Media Matters highlighted how parts of the NVIC’s special report on COVID-19 “adopt[ed] right-wing themes unrelated to vaccines, such as the claim that public health orders that promote social distancing result in a ‘loss of civil liberties’ and subject Americans to ‘quarantine shaming.’” In September, the NVIC published a newsletter questioning the legitimacy of masks, saying there was "confusion" about whether masks are effective.

Meanwhile, on its Facebook page, which has more than 209,000 followers, the NVIC routinely shares articles that highlight failed vaccine trials and downplays the severity of the virus. It has also been caught sharing vaccine conspiracy videos, including one by a QAnon influencer and another targeting Bill Gates.

The other anti-Vaccine groups benefiting from AmazonSmile

NVIC isn’t the only anti-vaccine group part of AmazonSmile. Other prominent anti-vaccine organizations are eligible for donations, including The Children’s Health Defense (CHD) and The Informed Consent Action Network.

Media Matters found that the CHD’s Facebook page, which has over 125,000 followers, “routinely shares evidence-free information about coronavirus.” A Facebook page associated with the founder of The Informed Consent Action Network, Del Bigtree, “has been pushing numerous claims that deny the severity of the coronavirus outbreak, advancing the claim that getting a flu shot makes you more susceptible to have a severe COVID-19 case, as well as attacks on coronavirus vaccine development.”

Amazon members can also donate to other state-level, anti-vaccine groups such as the Palmetto Family Council, Texans for Vaccine Freedom, Michigan for Vaccine Choice, Illinois Vaccine Awareness Coalition, and Mississippi Parents for Vaccine Rights, among many others.

How Amazon responded its last vaccine controversy

This isn’t the first time Amazon has come under fire for promoting anti-vaccine misinformation. In 2019, CNN Business reported that searches “for ‘vaccine’ on Amazon yielded a search page dominated by anti-vaccination content.” The page featured at least 15 anti-vaccination books and movies, including a sponsored post for the book “Vaccines on Trial: Truth and Consequences of Mandatory Shots.”

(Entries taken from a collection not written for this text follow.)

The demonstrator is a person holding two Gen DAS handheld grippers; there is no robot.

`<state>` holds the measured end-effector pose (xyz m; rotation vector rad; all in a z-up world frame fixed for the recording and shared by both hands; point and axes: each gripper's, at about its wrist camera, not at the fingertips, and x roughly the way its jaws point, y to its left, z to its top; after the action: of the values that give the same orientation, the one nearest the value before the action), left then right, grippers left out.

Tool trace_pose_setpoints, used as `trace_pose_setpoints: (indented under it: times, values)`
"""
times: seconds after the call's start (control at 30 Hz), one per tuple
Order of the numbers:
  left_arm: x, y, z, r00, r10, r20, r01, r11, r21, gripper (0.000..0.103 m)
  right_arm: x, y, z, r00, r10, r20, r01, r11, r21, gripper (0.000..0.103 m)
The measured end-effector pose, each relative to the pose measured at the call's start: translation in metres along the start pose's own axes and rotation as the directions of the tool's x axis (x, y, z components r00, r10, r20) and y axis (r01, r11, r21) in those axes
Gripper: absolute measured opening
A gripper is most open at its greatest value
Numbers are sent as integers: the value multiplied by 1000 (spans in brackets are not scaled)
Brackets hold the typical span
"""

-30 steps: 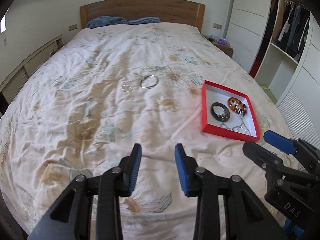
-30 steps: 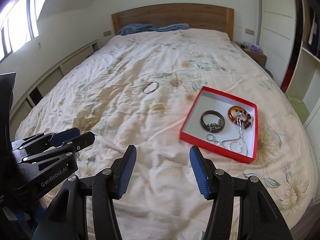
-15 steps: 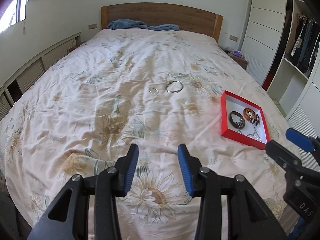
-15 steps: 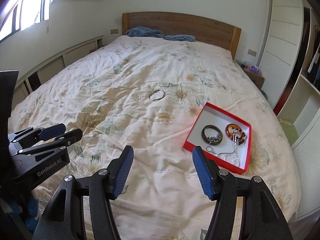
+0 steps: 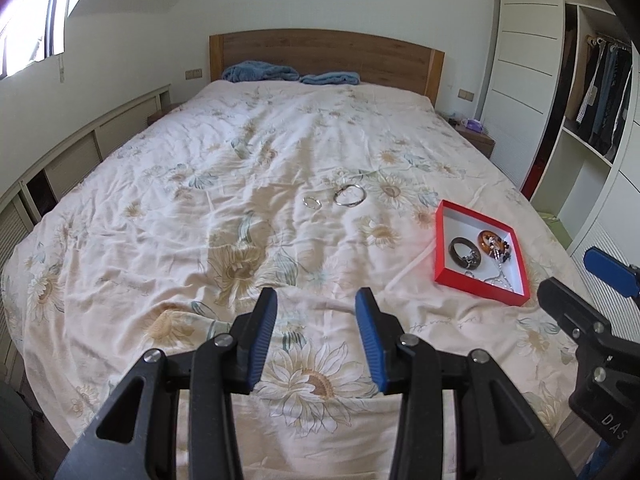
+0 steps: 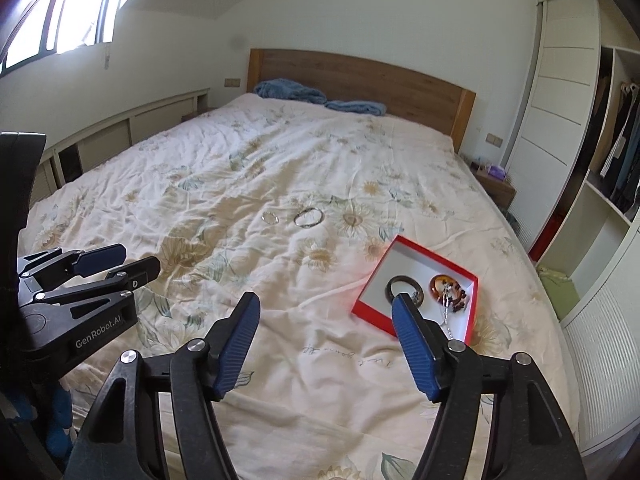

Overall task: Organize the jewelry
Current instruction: 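Withdraw both tools from the box and move toward the hoop and bangle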

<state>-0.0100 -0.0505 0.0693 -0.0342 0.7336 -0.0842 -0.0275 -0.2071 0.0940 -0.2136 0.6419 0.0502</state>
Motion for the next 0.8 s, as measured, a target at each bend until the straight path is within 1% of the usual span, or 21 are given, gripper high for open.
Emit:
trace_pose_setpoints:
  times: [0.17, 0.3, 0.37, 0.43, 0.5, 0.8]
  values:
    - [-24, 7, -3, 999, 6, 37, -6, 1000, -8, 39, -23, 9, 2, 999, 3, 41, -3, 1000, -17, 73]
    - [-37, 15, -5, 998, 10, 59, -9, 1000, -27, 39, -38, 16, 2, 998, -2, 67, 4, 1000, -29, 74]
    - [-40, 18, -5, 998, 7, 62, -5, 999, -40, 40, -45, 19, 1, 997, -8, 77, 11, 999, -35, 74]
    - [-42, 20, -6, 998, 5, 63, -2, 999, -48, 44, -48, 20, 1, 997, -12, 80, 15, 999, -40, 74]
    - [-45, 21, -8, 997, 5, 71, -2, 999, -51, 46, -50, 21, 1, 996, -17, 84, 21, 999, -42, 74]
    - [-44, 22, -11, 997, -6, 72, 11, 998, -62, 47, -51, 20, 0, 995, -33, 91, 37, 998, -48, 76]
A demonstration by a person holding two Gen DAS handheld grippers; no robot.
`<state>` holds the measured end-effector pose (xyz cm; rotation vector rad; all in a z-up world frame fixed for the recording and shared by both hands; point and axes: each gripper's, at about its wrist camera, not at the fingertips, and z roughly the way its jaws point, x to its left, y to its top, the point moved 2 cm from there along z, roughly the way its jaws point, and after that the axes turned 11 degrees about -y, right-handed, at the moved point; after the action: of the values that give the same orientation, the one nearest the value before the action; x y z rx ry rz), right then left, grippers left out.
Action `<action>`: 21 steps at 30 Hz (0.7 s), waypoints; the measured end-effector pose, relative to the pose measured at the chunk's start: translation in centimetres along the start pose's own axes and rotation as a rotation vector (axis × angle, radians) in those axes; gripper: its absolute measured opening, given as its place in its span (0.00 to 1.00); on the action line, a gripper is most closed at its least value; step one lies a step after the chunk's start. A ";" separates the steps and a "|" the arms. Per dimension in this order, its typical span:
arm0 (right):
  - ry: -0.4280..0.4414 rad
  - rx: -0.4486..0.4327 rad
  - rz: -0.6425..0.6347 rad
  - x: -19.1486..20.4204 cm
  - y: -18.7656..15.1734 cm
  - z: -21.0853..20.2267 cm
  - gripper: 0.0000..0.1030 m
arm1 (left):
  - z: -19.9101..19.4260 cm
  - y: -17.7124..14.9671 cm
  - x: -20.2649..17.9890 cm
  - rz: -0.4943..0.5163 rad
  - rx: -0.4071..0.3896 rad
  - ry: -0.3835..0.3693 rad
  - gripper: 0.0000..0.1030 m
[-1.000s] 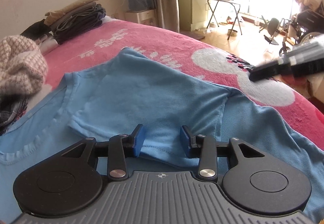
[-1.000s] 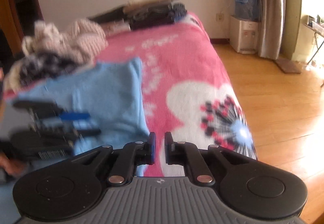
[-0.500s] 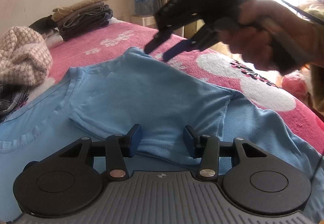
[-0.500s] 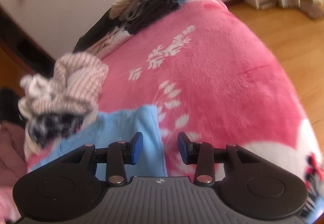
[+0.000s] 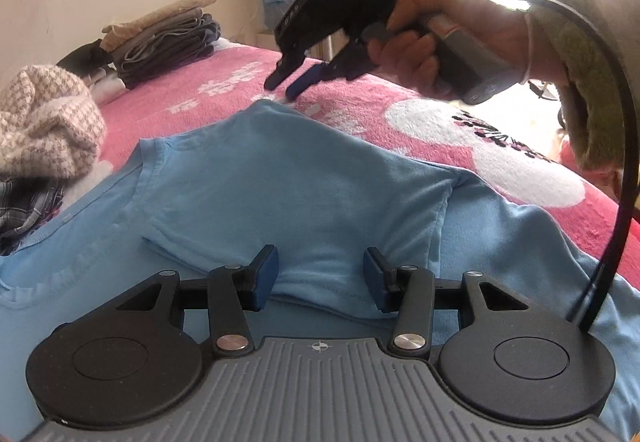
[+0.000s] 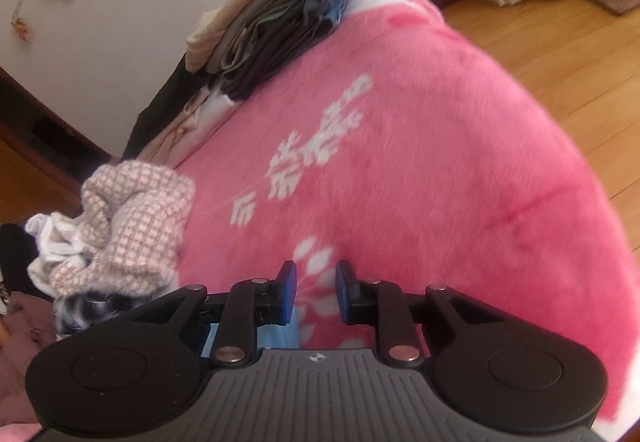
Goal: Fold clothes
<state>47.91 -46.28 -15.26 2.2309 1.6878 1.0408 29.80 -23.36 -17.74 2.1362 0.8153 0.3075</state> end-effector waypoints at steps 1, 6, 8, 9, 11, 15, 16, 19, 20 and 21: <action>0.008 -0.003 -0.059 0.6 -0.3 -0.6 0.23 | 0.0 0.0 0.0 -0.003 -0.001 0.001 0.47; 0.071 0.012 -0.428 4.0 -2.9 -3.1 0.22 | 0.0 0.0 -0.1 -0.010 -0.002 0.009 0.47; 0.053 0.031 -0.547 5.1 -4.3 -2.6 0.15 | 0.0 0.0 -0.2 -0.007 0.001 0.013 0.47; 0.017 0.037 -0.576 5.2 -4.8 -1.8 0.14 | 0.0 0.0 -0.2 -0.005 0.004 0.014 0.47; -0.042 0.043 -0.585 5.0 -5.2 -0.2 0.03 | 0.0 0.1 -0.2 -0.003 0.009 0.014 0.47; -0.022 0.033 -0.504 4.7 -4.0 0.7 0.04 | -0.1 0.0 -0.2 -0.005 0.012 0.017 0.47; -0.020 0.032 -0.493 4.7 -3.7 0.8 0.04 | -0.1 0.0 -0.2 -0.005 0.012 0.018 0.47; -0.022 0.035 -0.465 4.7 -3.1 1.4 0.03 | 0.0 0.0 -0.2 -0.007 0.014 0.020 0.48; -0.032 0.013 -0.446 4.6 -2.9 1.1 0.02 | -0.1 0.0 -0.2 -0.006 0.013 0.019 0.48; -0.049 -0.020 -0.423 4.5 -2.6 0.6 0.02 | -0.1 0.0 -0.2 -0.006 0.012 0.018 0.48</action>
<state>46.78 -41.16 -15.16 1.7538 1.9940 0.8833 29.58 -23.43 -17.68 2.1444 0.8354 0.3205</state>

Some of these books and movies “made their anti-vaccination stance clear in their titles.” Others, like "Miller's Review of Critical Vaccine Studies" and "The Vaccine-Friendly Plan," had vague, neutral titles. Some of the anti-vaccine books were labeled as "Best Sellers."

In response, Representative Adam Schiff (D-CA) sent a letter to Amazon CEO Jeff Bezos regarding this issue.

The algorithms which power social media platforms and Amazon's recommendations are not designed to distinguish quality information from misinformation or misleading information and, as a result, harmful anti-vaccine messages have been able to thrive and spread. The consequences are particularly troubling for public health issues.

In the letter, Schiff also expressed concern that “Amazon accepts paid advertising that contains deliberate misinformation about vaccines.”

Shortly after CNN’s Business report and Schiff’s letter, Amazon began removing anti-vaccine videos from its streaming service, including the notorious documentary “Vaxxed.” Many anti-vaccine books, however, remained on the platform. Currently, the first two search results for “vaccine” are “Miller’s Review of Critical Vaccine Studies” and “The Vaccine-Friendly Plan,” which still features a “Best Seller” tag.